PROBLEM DESCRIPTION:
The data should be printed in full, character for character.

DATA EXTRACT:
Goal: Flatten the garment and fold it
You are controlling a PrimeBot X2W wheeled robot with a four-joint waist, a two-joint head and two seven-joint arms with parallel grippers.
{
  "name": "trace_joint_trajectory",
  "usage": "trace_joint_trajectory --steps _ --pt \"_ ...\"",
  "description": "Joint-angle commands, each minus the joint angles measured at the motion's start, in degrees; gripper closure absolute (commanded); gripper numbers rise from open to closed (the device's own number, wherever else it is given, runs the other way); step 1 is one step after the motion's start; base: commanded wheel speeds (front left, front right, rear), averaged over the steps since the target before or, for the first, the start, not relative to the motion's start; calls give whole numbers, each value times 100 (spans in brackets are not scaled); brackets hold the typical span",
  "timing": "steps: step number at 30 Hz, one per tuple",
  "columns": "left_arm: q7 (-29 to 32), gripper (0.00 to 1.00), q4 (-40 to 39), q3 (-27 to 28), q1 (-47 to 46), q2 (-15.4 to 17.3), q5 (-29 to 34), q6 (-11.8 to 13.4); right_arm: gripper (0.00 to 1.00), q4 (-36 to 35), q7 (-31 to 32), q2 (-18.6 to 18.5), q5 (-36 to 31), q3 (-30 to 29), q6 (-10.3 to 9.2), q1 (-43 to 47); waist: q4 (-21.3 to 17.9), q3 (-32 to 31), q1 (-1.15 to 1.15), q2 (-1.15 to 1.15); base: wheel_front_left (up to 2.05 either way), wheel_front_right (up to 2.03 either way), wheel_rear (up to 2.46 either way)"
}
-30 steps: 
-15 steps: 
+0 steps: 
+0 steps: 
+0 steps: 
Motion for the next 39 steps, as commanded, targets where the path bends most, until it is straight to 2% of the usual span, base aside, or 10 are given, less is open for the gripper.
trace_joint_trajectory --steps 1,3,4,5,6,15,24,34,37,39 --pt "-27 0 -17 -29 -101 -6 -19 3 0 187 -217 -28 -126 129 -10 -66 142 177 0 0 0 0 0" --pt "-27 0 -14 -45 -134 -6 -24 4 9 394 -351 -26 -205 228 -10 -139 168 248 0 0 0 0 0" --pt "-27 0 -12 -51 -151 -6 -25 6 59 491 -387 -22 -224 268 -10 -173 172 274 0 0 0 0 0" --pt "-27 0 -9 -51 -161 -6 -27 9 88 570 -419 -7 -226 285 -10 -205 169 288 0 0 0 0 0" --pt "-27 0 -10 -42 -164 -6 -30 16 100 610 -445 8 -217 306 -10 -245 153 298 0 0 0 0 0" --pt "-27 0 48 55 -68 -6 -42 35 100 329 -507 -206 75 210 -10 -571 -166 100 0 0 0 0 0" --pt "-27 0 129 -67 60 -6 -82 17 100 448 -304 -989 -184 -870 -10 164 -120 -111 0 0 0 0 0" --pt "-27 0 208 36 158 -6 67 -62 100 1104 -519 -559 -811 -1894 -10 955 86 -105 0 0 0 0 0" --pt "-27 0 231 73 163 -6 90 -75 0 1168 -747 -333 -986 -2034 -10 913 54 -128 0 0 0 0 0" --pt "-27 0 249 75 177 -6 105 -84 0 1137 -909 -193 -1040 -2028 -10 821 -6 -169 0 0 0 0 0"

COMPLETED EXERCISE:
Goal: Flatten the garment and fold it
You are controlling a PrimeBot X2W wheeled robot with a four-joint waist, a two-joint head and two seven-joint arms with parallel grippers.
{
  "name": "trace_joint_trajectory",
  "usage": "trace_joint_trajectory --steps _ --pt \"_ ...\"",
  "description": "Joint-angle commands, each minus the joint angles measured at the motion's start, in degrees; gripper closure absolute (commanded); gripper numbers rise from open to closed (the device's own number, wherever else it is given, runs the other way); step 1 is one step after the motion's start; base: commanded wheel speeds (front left, front right, rear), averaged over the steps since the target before or, for the first, the start, not relative to the motion's start; calls give whole numbers, each value times 100 (spans in brackets are not scaled); brackets hold the typical span",
  "timing": "steps: step number at 30 Hz, one per tuple",
  "columns": "left_arm: q7 (-29 to 32), gripper (0.00 to 1.00), q4 (-40 to 39), q3 (-27 to 28), q1 (-47 to 46), q2 (-15.4 to 17.3), q5 (-29 to 34), q6 (-11.8 to 13.4); right_arm: gripper (0.00 to 1.00), q4 (-36 to 35), q7 (-31 to 32), q2 (-18.6 to 18.5), q5 (-36 to 31), q3 (-30 to 29), q6 (-10.3 to 9.2), q1 (-43 to 47); waist: q4 (-21.3 to 17.9), q3 (-32 to 31), q1 (-1.15 to 1.15), q2 (-1.15 to 1.15); base: wheel_front_left (up to 2.05 either way), wheel_front_right (up to 2.03 either way), wheel_rear (up to 2.46 either way)"
}
-30 steps: 
-15 steps: 
+0 steps: 
+0 steps: 
+0 steps: 
Motion for the next 39 steps, as commanded, targets where the path bends most, until it is straight to 2% of the usual span, base aside, or 10 are given, less is open for the gripper.
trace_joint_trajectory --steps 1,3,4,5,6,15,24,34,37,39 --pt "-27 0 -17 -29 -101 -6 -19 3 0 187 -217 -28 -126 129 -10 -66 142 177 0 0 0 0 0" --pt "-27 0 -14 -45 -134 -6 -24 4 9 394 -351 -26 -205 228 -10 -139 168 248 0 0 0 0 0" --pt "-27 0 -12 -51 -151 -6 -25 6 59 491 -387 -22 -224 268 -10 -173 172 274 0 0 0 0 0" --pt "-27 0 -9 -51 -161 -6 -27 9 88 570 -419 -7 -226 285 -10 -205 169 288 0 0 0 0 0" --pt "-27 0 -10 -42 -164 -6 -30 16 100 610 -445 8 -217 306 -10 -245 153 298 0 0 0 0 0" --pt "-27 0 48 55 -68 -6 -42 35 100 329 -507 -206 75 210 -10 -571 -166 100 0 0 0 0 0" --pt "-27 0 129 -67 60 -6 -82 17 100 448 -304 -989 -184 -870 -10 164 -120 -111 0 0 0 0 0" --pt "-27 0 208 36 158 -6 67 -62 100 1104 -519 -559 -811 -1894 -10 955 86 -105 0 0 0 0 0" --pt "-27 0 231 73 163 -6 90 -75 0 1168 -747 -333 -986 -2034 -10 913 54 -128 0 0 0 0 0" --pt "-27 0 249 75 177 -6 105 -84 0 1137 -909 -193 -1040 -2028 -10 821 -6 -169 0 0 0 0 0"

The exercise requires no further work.